## WHAT YOU WILL DO
Using the records that appear below, write out exactly the lines from the one with "mint green cup." through the one with "handheld gripper tool.", keeping both end lines.

[Stored items]
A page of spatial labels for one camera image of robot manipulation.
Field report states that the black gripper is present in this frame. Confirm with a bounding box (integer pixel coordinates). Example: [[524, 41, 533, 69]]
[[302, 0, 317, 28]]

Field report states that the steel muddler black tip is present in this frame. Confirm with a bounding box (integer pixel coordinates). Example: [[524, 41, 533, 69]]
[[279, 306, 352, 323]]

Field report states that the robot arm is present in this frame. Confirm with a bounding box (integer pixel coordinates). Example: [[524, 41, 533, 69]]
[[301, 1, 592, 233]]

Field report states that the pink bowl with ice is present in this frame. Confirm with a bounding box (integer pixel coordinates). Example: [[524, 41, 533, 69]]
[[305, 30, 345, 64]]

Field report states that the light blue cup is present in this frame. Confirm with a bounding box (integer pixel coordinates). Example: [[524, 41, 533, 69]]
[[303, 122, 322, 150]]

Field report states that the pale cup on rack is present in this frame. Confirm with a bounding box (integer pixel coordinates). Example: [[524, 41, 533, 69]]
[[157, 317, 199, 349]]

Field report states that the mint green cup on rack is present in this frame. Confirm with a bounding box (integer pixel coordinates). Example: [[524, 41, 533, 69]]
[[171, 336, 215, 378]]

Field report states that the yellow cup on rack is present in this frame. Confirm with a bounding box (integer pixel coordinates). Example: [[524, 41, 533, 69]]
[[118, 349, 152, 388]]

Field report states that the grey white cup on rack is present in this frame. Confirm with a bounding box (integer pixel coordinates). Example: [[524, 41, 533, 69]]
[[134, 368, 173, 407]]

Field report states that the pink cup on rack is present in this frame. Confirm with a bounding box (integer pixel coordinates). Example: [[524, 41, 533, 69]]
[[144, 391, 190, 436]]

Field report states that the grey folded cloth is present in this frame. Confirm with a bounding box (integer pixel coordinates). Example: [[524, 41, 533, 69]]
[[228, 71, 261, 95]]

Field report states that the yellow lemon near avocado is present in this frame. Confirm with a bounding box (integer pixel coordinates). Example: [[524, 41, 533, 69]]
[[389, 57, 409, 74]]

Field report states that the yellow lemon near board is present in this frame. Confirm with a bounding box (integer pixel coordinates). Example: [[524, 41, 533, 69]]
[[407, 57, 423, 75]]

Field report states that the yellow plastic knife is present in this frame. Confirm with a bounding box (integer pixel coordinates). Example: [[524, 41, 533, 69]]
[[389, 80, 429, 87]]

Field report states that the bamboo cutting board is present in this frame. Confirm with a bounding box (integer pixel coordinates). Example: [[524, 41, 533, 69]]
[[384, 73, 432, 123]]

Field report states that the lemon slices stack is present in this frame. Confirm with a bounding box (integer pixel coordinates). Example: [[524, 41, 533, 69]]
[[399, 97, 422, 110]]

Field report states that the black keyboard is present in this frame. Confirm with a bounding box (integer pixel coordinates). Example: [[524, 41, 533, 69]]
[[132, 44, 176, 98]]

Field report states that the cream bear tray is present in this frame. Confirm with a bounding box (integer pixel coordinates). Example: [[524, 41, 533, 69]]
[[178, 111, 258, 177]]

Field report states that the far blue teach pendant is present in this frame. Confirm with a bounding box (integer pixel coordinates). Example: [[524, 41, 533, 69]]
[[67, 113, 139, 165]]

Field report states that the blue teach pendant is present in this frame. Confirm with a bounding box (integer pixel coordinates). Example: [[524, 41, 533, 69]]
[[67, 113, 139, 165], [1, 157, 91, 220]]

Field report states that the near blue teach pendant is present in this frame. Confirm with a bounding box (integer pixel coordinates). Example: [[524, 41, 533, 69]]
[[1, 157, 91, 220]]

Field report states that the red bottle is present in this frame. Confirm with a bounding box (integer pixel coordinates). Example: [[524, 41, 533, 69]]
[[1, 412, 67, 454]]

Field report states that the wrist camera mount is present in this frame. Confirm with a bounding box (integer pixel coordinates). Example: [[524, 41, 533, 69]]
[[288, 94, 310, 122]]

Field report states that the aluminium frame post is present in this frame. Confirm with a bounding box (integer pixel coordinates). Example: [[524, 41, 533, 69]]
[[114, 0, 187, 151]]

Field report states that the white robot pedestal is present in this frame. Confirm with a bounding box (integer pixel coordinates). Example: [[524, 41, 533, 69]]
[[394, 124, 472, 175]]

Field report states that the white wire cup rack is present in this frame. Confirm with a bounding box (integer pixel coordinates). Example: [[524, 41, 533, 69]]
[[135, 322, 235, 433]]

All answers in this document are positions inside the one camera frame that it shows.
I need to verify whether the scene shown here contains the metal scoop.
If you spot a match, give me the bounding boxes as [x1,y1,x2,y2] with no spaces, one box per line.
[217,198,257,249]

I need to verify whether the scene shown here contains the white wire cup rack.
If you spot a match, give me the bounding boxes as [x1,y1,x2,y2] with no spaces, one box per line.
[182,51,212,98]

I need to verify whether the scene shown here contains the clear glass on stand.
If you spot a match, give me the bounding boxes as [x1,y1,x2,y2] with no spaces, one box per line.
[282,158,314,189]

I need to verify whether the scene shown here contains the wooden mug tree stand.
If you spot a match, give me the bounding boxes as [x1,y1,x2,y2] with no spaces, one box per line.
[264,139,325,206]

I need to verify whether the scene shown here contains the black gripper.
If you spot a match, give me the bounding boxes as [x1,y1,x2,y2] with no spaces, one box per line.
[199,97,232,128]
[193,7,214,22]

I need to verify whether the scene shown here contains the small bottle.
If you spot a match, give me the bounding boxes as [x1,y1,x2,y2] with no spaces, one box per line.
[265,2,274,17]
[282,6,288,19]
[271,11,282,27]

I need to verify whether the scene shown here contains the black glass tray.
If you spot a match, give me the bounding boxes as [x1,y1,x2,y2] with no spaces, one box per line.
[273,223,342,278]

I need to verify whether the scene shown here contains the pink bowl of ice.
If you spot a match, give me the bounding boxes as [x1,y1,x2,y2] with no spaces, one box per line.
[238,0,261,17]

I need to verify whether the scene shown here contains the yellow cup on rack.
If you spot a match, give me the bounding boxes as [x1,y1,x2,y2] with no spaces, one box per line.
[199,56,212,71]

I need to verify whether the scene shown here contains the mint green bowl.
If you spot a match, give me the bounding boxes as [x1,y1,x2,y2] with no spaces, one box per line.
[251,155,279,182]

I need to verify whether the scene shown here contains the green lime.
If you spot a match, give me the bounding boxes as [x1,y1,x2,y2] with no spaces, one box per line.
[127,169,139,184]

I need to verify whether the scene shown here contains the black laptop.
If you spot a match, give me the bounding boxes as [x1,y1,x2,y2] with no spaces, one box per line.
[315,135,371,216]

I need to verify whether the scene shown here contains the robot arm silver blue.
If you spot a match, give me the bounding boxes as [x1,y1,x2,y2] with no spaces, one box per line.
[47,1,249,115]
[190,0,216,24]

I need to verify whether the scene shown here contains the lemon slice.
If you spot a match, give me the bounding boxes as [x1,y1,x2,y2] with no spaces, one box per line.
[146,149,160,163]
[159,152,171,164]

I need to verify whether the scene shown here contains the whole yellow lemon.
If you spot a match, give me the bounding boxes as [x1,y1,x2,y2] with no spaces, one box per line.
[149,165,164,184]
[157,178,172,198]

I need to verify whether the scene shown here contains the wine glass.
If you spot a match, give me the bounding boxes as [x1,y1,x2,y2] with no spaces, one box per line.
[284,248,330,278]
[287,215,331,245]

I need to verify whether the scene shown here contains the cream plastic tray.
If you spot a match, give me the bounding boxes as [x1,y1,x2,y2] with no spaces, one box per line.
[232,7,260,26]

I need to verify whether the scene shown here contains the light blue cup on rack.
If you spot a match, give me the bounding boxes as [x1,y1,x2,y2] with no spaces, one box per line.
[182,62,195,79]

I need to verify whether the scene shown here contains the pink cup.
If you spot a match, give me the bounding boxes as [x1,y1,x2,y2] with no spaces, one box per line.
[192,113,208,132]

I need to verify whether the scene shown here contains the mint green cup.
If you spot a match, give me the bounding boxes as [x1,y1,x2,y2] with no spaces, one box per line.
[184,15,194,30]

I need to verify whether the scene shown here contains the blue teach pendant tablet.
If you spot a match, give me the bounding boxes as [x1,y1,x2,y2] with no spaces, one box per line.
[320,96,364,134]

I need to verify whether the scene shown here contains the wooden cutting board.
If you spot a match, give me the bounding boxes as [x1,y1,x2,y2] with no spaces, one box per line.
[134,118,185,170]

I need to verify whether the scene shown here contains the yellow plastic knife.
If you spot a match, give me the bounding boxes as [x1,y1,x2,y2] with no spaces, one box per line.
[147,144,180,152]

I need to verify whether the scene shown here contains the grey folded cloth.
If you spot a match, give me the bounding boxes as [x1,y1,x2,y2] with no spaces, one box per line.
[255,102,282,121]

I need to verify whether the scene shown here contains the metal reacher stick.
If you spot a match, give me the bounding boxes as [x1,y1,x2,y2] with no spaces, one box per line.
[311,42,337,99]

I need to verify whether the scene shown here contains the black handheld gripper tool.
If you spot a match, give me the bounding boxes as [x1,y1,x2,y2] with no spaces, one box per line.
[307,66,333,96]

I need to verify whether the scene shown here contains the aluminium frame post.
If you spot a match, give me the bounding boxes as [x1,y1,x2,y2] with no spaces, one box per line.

## ANSWER
I need to verify whether the scene shown here contains the mint green cup.
If you spot a match, give me the bounding boxes as [x1,y1,x2,y2] with no spaces, one box per line.
[184,15,194,30]

I need to verify whether the scene shown here contains the blue teach pendant tablet.
If you spot a match, give me the bounding boxes as [x1,y1,x2,y2] with no spaces, one box per line.
[320,96,364,134]

I need to verify whether the scene shown here contains the wooden cutting board.
If you spot a match, give me the bounding boxes as [x1,y1,x2,y2] with no spaces, one box per line.
[134,118,185,170]

I need to verify whether the scene shown here contains the yellow plastic knife.
If you spot a match, give me the bounding boxes as [x1,y1,x2,y2] with no spaces, one box per line.
[147,144,180,152]

I need to verify whether the scene shown here contains the grey folded cloth.
If you spot a match, give me the bounding boxes as [x1,y1,x2,y2] with no spaces, one box per line.
[255,102,282,121]

I need to verify whether the scene shown here contains the metal reacher stick.
If you spot a match, give me the bounding boxes as [x1,y1,x2,y2] with no spaces, one box per line.
[311,42,337,99]

I need to verify whether the scene shown here contains the black handheld gripper tool.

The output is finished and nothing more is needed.